* THE PROBLEM *
Reproduce, please, only the lines from the first line below to the line containing "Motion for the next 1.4", inclusive.

*** Opening STORED DATA ***

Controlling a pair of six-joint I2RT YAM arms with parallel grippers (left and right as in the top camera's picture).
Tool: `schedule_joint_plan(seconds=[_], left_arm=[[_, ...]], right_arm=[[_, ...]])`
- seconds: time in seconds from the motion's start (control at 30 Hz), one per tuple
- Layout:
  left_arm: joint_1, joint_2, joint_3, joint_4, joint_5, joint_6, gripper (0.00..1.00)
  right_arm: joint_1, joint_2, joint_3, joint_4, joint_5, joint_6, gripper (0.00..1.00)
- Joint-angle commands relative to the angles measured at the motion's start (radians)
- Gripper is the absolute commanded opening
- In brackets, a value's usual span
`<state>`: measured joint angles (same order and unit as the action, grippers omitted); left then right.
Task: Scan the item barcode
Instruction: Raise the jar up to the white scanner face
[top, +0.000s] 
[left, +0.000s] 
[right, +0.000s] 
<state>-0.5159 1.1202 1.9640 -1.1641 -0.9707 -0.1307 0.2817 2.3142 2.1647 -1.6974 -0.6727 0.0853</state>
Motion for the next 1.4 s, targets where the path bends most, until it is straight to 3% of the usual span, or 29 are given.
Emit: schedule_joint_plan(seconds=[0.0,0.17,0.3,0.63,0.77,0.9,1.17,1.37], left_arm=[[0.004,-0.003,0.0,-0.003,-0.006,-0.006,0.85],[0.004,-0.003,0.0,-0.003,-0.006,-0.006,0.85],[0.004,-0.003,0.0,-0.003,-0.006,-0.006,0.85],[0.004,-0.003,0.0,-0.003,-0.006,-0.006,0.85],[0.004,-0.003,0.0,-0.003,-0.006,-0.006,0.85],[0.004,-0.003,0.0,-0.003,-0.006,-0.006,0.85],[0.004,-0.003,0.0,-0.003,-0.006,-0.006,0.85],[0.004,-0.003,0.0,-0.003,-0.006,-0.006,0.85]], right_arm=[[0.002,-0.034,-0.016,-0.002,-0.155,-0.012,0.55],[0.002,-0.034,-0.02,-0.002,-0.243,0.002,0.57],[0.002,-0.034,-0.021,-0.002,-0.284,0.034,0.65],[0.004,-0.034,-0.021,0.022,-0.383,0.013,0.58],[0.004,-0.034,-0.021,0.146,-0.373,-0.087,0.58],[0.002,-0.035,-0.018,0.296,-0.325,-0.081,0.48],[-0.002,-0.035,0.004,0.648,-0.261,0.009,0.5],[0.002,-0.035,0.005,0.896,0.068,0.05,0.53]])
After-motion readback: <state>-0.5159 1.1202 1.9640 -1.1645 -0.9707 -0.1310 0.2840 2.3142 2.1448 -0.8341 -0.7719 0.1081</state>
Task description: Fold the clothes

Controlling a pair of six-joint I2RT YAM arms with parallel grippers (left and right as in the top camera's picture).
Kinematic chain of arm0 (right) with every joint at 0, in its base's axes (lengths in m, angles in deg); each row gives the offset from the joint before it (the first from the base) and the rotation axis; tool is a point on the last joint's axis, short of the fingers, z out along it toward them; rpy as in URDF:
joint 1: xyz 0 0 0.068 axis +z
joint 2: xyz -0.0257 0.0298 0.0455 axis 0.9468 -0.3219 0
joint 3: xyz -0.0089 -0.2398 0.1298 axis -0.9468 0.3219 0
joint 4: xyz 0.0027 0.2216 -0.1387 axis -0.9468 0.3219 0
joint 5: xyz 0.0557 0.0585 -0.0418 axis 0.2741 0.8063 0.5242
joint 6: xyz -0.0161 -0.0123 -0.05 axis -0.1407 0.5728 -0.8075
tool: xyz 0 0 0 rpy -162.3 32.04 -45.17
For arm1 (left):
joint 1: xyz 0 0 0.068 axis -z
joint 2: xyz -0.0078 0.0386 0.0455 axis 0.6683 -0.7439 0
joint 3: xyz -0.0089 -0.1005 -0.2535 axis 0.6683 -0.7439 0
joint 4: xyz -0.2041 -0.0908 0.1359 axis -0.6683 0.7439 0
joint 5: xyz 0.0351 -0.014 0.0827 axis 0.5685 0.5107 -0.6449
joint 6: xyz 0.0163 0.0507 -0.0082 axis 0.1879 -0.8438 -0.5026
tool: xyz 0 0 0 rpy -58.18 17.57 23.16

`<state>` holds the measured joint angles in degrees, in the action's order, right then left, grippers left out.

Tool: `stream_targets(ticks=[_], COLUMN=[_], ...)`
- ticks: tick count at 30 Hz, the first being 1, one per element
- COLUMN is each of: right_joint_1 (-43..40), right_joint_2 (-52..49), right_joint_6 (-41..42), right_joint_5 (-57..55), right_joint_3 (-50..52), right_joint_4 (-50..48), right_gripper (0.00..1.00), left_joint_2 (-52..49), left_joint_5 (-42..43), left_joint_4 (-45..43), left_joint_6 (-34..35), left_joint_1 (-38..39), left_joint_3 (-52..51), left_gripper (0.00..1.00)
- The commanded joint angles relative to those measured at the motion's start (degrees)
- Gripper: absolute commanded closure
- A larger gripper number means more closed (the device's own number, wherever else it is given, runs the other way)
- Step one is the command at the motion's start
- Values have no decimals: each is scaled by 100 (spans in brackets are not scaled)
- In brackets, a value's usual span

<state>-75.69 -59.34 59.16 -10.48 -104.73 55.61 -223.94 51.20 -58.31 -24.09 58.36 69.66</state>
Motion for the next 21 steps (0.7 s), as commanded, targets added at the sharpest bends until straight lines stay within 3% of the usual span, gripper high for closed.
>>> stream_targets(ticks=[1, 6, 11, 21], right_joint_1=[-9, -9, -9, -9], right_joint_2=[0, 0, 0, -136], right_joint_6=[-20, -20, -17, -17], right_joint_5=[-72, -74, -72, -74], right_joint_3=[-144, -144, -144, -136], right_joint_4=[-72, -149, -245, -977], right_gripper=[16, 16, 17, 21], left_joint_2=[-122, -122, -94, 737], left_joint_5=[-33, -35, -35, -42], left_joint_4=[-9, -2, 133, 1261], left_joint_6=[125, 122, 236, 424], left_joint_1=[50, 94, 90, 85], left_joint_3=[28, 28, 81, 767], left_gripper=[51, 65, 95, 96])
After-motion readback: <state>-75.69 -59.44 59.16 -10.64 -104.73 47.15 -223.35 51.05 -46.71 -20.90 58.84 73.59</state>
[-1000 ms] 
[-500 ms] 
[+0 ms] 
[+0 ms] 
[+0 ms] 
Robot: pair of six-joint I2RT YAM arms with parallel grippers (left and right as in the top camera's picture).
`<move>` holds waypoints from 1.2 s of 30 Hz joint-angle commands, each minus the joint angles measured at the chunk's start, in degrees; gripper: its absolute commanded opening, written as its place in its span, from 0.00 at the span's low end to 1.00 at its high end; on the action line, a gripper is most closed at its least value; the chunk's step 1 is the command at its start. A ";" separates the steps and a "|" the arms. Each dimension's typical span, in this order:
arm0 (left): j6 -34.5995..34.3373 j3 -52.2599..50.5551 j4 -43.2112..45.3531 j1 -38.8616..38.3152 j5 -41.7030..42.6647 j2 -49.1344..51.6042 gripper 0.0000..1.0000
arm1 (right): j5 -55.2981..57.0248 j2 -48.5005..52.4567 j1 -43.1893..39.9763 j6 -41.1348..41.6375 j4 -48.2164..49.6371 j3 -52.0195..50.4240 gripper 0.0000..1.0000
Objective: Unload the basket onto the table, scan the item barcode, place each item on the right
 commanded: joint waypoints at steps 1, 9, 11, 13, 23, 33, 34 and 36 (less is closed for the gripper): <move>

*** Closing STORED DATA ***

* RESULT *
Controlling a pair of six-joint I2RT YAM arms with parallel grippers (left and right as in the top camera's picture).
Tool: `schedule_joint_plan(seconds=[_], left_arm=[[_, ...]], right_arm=[[_, ...]])`
- seconds: time in seconds from the motion's start (control at 30 Hz), one per tuple
- Layout:
  left_arm: joint_1, joint_2, joint_3, joint_4, joint_5, joint_6, gripper (0.00..1.00)
  right_arm: joint_1, joint_2, joint_3, joint_4, joint_5, joint_6, gripper (0.00..1.00)
- Joint-angle commands relative to the angles measured at the motion's start (radians)
- Gripper is the absolute commanded opening
- In brackets, a value's usual span
`<state>`: measured joint angles (same order and unit as the action, grippers omitted); left then right.
Task: Scan the item barcode
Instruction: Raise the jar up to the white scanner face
[top, +0.000s] 
[left, +0.000s] 
[right, +0.000s] 
<state>-0.5159 1.1202 1.9640 -1.1641 -0.9707 -0.1307 0.2817 2.3142 2.1647 -1.6974 -0.6727 0.0853</state>
Motion for the next 1.4 s, targets where the path bends most, until it is straight to 3% of the usual span, or 29 are given.

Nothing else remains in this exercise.